OK, it's exactly what we want to set u1 equal to.
Let's do the second one. I take the second row of A:
2,4, 5, and I do the dot product with x1,
x2, x3. I will get two times x1 plus
four times x2 plus five times x3, which is u2.
And, same thing with the third one: one times x1 plus one times
x2 plus two times x3. So that's matrix multiplication.
Let me restate things more generally.
If I want to find the entries of a product of two matrices,
A and B -- I'm saying matrices, but of course they could be
vectors. Vectors are now a special case
of matrices, just by taking a matrix of width one.
So, if I have my matrix A, and I have my matrix B,
then I will get the product, AB.
Let's say for example -- this works in any size -- let's say
that A is a 3x4 matrix. So, it has three rows,
four columns. And, here, I'm not going to
give you all the values because I'm not going to compute
everything. It would take the rest of the
lecture. And let's say that B is maybe
size 4x2. So, it has two columns and four
rows. And, let's say,
for example, that we have the second column:
0,3, 0,2. So, in A times B,
the entries should be the dot products between these rows and
these columns. Here, we have two columns.
Here, we have three rows. So, we should get three times
two different possibilities. And so the answer will have
size 3x2. We cannot compute most of them,
because I did not give you numbers, but one of them we can
compute. We can compute the value that
goes here, namely, this one in the second column.
So, I select the second column of B, and I take the first row
of A, and I find: 1 times 0: 0.
2 times 3: 6, plus 0, plus 8,
should make 14. So, this entry right here is 14.
In fact, let me tell you about another way to set it up so that
you can remember more easily what goes where.
One way that you can set it up is you can put A here.
You can put B up here, and then you will get the
answer here. And, if you want to find what
goes in a given slot here, then you just look to its left
and you look above it, and you do the dot product
between these guys. That's an easy way to remember.
First of all, it tells you what the size of
the answer will be. The size will be what fits
nicely in this box: it should have the same width
as B and the same height as A. And second, it tells you which
dot product to compute for each position.
You just look at what's to the left, and what's above the given
position. Now, there's a catch.
Can we multiply anything by anything?
Well, no. I wouldn't ask the question
otherwise. But anyway, to be able to do
this dot product, we need to have the same number
of entries here and here. Otherwise, we can't say "take
this times that, plus this times that,
and so on" if we run out of space on one of them before the
other. So, the condition -- and it's
important, so let me write it in red -- is that the width of A
must equal the height of B. (OK, it's a bit cluttered,
but hopefully you can still see what I'm writing.)
OK, now we know how to multiply matrices.

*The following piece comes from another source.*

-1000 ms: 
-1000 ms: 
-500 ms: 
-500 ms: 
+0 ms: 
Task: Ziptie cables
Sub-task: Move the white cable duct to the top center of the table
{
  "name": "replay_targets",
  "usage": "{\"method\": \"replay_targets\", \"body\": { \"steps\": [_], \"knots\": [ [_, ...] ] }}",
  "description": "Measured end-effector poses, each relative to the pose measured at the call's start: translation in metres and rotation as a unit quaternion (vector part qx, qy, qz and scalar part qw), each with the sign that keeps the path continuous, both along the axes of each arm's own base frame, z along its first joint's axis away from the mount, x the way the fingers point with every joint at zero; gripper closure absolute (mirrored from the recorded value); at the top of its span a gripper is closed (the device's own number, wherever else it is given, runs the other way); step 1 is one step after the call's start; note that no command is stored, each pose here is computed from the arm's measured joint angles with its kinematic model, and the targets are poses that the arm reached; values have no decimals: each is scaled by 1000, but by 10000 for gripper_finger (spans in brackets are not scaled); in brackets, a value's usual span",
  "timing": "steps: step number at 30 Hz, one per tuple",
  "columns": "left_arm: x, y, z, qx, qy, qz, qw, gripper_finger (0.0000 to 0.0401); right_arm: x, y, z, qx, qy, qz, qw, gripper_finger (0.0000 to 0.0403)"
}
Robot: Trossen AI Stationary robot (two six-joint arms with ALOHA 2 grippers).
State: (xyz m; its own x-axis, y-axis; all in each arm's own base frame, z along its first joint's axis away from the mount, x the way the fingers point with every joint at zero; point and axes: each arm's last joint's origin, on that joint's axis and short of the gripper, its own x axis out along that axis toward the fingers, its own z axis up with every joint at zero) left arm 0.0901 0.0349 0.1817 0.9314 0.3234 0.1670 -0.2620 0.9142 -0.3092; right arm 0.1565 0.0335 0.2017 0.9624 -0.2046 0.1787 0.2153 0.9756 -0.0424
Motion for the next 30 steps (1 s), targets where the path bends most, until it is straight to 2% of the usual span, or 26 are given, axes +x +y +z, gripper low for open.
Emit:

So, what does it mean to multiply matrices?
Of course, we've seen in this example that we can use a matrix
to tell us how to transform from x's to u's.
And, that's an example of multiplication.
But now, let's see that we have two matrices like that telling
us how to transform from something to something else.
What does it mean to multiply them?

I claim that the product AB represents doing first the
transformation B, then transformation A.
That's a slightly counterintuitive thing,
because we are used to writing things from left to right.
Unfortunately, with matrices,
you multiply things from right to left.
If you think about it, say you have two functions,
f and g, and you write f(g(x)), it really means you apply first
g then f. It works the same way as that.
OK, so why is this? Well, if I write AB times X
where X is some vector that I want to transform,
it's the same as A times BX. This property is called
associativity. And, it's a good property of
well-behaved products -- not of cross product,
by the way. Matrix product is associative.
That means we can actually think of a product ABX and
multiply them in whichever order we want.
We can start with BX or we can start with AB.
So, now, BX means we apply the transformation B to X.
And then, multiplying by A means we apply the
transformation A. So, we first apply B,
then we apply A. That's the same as applying AB
all at once. Another thing -- a warning:
AB and BA are not the same thing at all.
You can probably see that already from this
interpretation. It's not the same thing to
convert oranges to bananas and then to carrots,
or vice versa. Actually, even worse:
this thing might not even be well defined.
If the width of A equals the height of B, we can do this
product. But it's not clear that the
width of B will equal the height of A, which is what we would
need for that one. So, the size condition,
to be able to do the product, might not make sense -- maybe
one of the products doesn't make sense.
Even if they both make sense, they are usually completely
different things. The next thing I need to tell
you about is something called the identity matrix.
The identity matrix is the matrix that does nothing.
What does it mean to do nothing? I don't mean the matrix is zero.
The matrix zero would take X and would always give you back
zero. That's not a very interesting
transformation. What I mean is the guy that
takes X and gives you X again. It's called I,
and it has the property that IX equals X for all X.
So, it's the transformation from something to itself.
It's the obvious transformation -- called the identity
transformation. So, how do we write that as a
matrix? Well, actually there's an
identity for each size because, depending on whether X has two
entries or ten entries, the matrix I needs to have a
different size. For example,
the identity matrix of size 3x3 has entries one,
one, one on the diagonal, and zero everywhere else.
OK, let's check. If we multiply this with a
vector -- start thinking about it.
What happens when multiply this with the vector X?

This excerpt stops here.